Stu Ungar’s journey into the world of poker began at a young age when he started playing gin rummy with his father. His natural talent for card games quickly became apparent, and by the age of 10, he was already beating his father regularly. This early exposure to card games laid the foundation for what would become an illustrious career in poker.

Ungar’s major poker successes are characterized by five significant points that showcase his unparalleled skill and dominance at the poker table:

1) Back-to-Back World Series of Poker Main Event Wins:

Stu Ungar’s name became synonymous with the World Series of Poker (WSOP) when he achieved the unprecedented feat of winning the Main Event in consecutive years, 1980 and 1981. His aggressive playing style and ability to read opponents set him apart, making him the youngest player at the time to win two back-to-back Main Events. These victories solidified his place in poker history and earned him the nickname “The Kid.”

2) Mastering Multiple Poker Variants:

Stu Ungar’s prowess extended beyond no-limit Texas Hold’em. He excelled in various poker variants, showcasing his versatility and comprehensive understanding of the game. His victories included triumphs in the $50,000 H.O.R.S.E. event at the WSOP in 1983, further emphasizing his skill across a spectrum of poker disciplines.

3) Unmatched Gin Rummy Success:

Before making his mark in poker, Stu Ungar was already a legend in the world of gin rummy. He won several major gin rummy tournaments and championships, displaying an innate ability to outplay his opponents and manipulate the cards in his favor. This success in gin rummy contributed to his strategic approach and sharp card-playing skills in poker.

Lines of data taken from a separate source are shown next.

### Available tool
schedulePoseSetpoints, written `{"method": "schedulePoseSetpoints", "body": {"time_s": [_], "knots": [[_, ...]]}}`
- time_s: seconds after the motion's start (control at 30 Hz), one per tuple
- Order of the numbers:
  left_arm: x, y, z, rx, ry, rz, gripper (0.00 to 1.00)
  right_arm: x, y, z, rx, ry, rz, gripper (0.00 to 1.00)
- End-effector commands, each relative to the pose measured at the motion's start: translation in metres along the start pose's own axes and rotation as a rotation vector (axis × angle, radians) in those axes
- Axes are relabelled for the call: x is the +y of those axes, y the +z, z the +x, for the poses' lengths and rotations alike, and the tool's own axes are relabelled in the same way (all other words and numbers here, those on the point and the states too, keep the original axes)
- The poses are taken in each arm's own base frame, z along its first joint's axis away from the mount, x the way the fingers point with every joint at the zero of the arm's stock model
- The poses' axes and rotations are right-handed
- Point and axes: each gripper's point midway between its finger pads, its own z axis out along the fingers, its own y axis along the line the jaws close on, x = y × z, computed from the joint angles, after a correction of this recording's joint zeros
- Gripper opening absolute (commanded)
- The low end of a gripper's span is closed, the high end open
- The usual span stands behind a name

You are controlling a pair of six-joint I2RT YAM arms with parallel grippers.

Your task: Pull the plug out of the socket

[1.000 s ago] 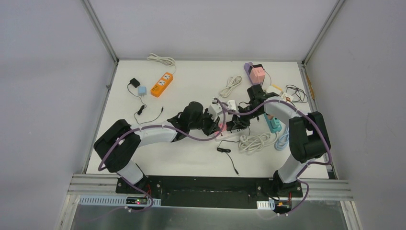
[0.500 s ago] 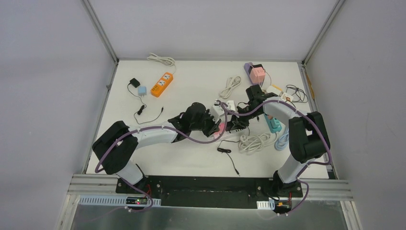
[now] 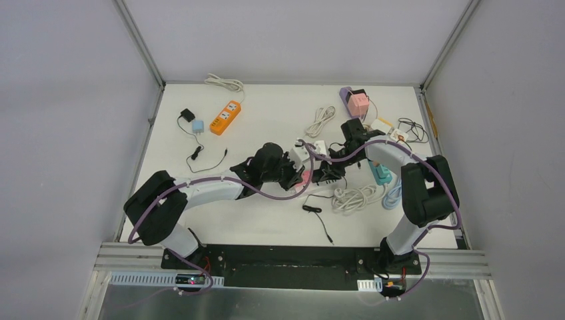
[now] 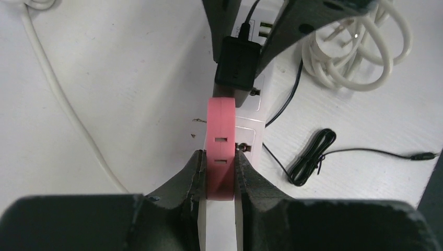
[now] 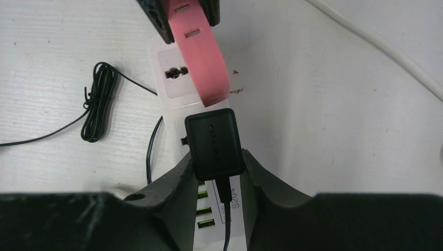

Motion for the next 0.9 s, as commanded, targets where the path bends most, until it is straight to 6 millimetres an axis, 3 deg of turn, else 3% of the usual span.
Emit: {"method": "schedulePoseSetpoints", "body": {"time_s": [0.0,0.17,0.4,0.47,0.6,0.73,0.77,0.87], "knots": [[0.004,-0.017,-0.037,-0.025,0.213,-0.105,0.0,0.002,-0.005,0.009,0.045,0.004,0.013,0.14],[-0.003,-0.019,-0.054,-0.088,0.191,-0.078,0.0,0.001,-0.004,0.01,0.05,0.006,0.012,0.14],[0.0,-0.023,-0.054,-0.103,0.166,-0.102,0.0,0.002,-0.004,0.009,0.045,0.012,0.012,0.15],[0.005,-0.029,-0.053,-0.109,0.13,-0.128,0.0,0.001,-0.005,0.006,0.039,0.031,0.014,0.25],[0.032,-0.046,-0.049,-0.127,-0.101,-0.213,0.0,-0.004,-0.012,-0.012,-0.004,0.094,0.029,0.65],[0.059,-0.072,-0.049,-0.154,-0.279,-0.289,0.0,-0.011,-0.023,-0.035,-0.052,0.15,0.053,0.92],[0.066,-0.078,-0.049,-0.156,-0.307,-0.32,0.0,-0.014,-0.025,-0.039,-0.058,0.167,0.06,0.98],[0.09,-0.097,-0.044,-0.151,-0.396,-0.427,0.0,-0.018,-0.034,-0.054,-0.079,0.195,0.069,1.0]]}}
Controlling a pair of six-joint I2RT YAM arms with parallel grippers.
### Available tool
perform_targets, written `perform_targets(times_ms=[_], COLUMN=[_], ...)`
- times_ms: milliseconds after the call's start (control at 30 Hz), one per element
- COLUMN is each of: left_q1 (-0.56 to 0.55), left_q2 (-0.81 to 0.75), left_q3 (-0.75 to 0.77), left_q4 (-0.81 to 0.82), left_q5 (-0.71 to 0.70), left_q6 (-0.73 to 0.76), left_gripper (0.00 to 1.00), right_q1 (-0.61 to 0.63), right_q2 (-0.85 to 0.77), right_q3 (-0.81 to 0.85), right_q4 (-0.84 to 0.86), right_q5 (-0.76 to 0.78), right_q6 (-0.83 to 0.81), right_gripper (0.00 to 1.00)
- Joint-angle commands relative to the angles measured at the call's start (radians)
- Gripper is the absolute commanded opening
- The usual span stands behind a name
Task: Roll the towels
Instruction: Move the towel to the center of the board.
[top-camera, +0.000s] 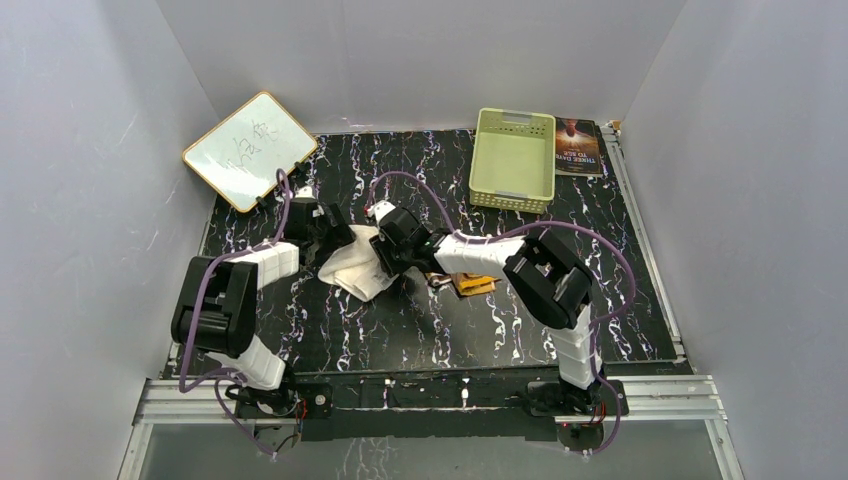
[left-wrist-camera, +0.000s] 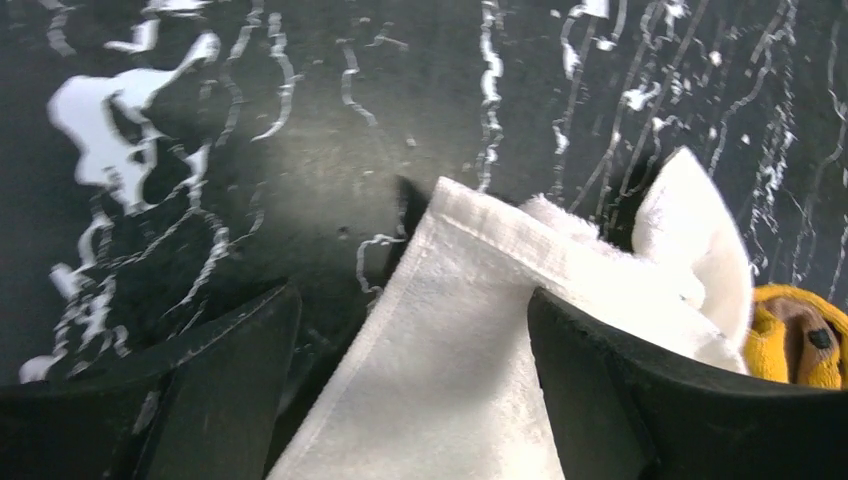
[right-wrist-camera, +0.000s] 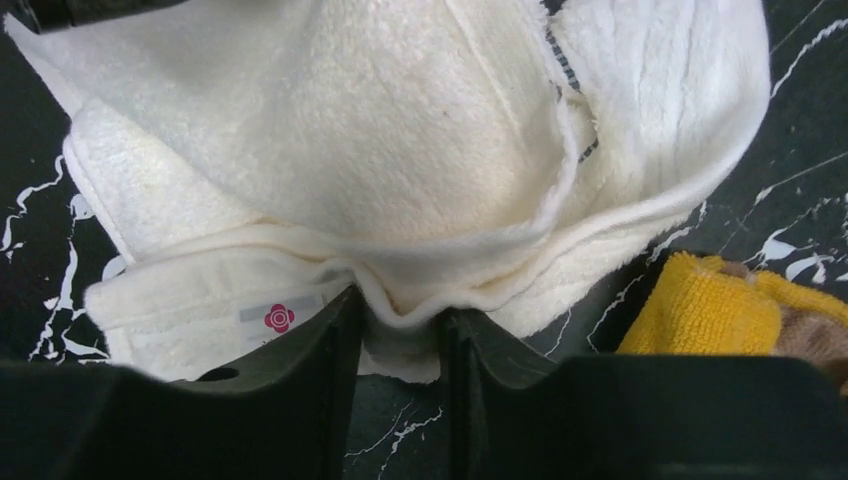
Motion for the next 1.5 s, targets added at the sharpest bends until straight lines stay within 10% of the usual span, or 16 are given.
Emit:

4) Triple Crown Achievement:

In 1997, Stu Ungar accomplished a remarkable milestone in poker by completing the Triple Crown – victories in the WSOP Main Event, the Super Bowl of Poker, and the World Poker Finals. This achievement underscored his dominance across various high-profile tournaments and solidified his status as one of the greatest poker players in history.

5) Tragic Personal Demise:

Despite his incredible success at the poker table, Stu Ungar’s life took a tragic turn due to drug addiction and personal struggles. His inability to manage success off the felt led to a downward spiral that ultimately contributed to his untimely death in 1998 at the age of 45. Stu Ungar’s tragic demise serves as a cautionary tale within the poker community, highlighting the importance of balance and responsible behavior outside of the game.

Stu Ungar’s legacy endures as a testament to his extraordinary talent and undeniable impact on the world of poker. While his life may have been marked by both triumphs and tragedies, his contributions to the game and his influence on subsequent generations of players remain indelible.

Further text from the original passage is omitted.